*HOW TO COMPLETE THIS TASK*
Please quote exactly the opening lines of the data, from the first line to the one where "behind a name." appears.

---------- INFORMATION PROVIDED

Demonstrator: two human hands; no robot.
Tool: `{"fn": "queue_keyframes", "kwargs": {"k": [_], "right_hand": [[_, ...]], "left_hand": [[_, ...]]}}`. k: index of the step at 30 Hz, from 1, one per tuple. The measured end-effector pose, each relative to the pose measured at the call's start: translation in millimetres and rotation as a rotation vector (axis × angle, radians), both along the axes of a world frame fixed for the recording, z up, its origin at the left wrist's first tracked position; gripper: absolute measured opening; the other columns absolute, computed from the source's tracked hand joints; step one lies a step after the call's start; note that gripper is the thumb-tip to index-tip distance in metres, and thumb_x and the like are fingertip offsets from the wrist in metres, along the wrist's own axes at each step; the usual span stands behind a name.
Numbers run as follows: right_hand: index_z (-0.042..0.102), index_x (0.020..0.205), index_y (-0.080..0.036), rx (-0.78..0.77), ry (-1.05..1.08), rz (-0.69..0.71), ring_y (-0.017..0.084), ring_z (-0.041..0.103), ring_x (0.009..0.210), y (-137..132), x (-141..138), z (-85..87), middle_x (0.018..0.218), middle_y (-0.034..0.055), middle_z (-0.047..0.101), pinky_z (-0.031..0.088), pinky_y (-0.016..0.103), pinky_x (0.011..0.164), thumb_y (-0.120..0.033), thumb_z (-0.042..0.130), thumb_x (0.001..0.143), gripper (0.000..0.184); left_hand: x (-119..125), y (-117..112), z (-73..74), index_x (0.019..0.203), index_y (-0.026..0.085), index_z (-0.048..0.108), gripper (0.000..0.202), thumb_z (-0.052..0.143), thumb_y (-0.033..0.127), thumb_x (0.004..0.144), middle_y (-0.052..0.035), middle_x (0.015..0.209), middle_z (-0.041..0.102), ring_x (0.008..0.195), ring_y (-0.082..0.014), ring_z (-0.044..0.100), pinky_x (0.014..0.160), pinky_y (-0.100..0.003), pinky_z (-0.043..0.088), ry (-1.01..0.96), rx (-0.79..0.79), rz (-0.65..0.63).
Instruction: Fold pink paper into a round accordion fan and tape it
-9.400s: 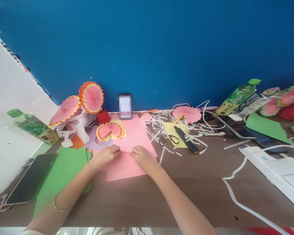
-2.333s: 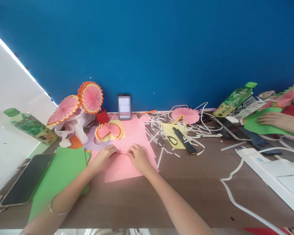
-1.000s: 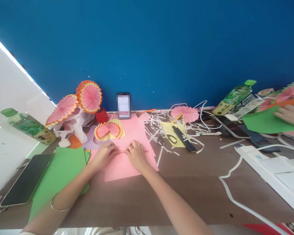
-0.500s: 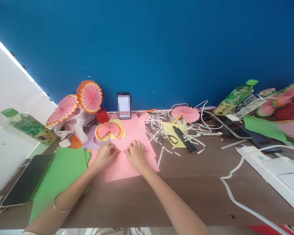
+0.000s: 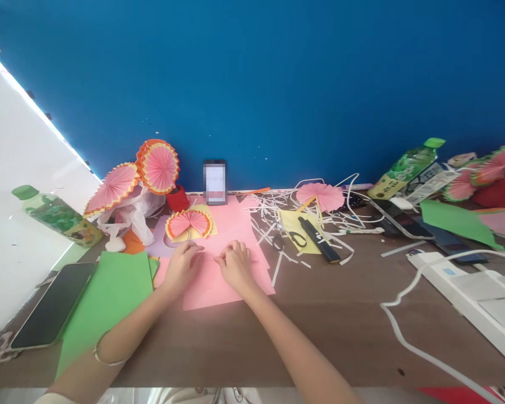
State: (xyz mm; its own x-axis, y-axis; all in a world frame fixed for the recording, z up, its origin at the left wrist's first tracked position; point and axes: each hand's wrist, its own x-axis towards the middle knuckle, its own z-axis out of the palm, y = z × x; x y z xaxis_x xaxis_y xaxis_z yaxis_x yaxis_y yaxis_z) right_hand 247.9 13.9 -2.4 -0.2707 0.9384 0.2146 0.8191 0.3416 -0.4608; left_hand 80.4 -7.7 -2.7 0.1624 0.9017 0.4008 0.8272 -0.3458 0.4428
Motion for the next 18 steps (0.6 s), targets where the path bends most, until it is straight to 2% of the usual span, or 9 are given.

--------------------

*ANSWER AREA*
Demonstrator: two human hands; no robot.
Tool: `{"fn": "queue_keyframes", "kwargs": {"k": [_], "right_hand": [[_, ...]], "left_hand": [[_, ...]]}}`. k: index of the step at 30 Hz, from 1, one per tuple. The measured end-effector pose, each relative to the pose measured at the call's start: translation in millimetres and rotation as a rotation vector (axis × angle, radians), both along the axes of a world frame fixed for the recording, z up, its origin at the left wrist's first tracked position; gripper: absolute measured opening; the other columns absolute, computed from the source's tracked hand joints; step one lies a step after the call's start; note that gripper is the thumb-tip to index-tip distance in metres, and thumb_x and the like are fingertip offsets from the wrist in metres, along the wrist's own axes at each step; the usual span stands behind a name.

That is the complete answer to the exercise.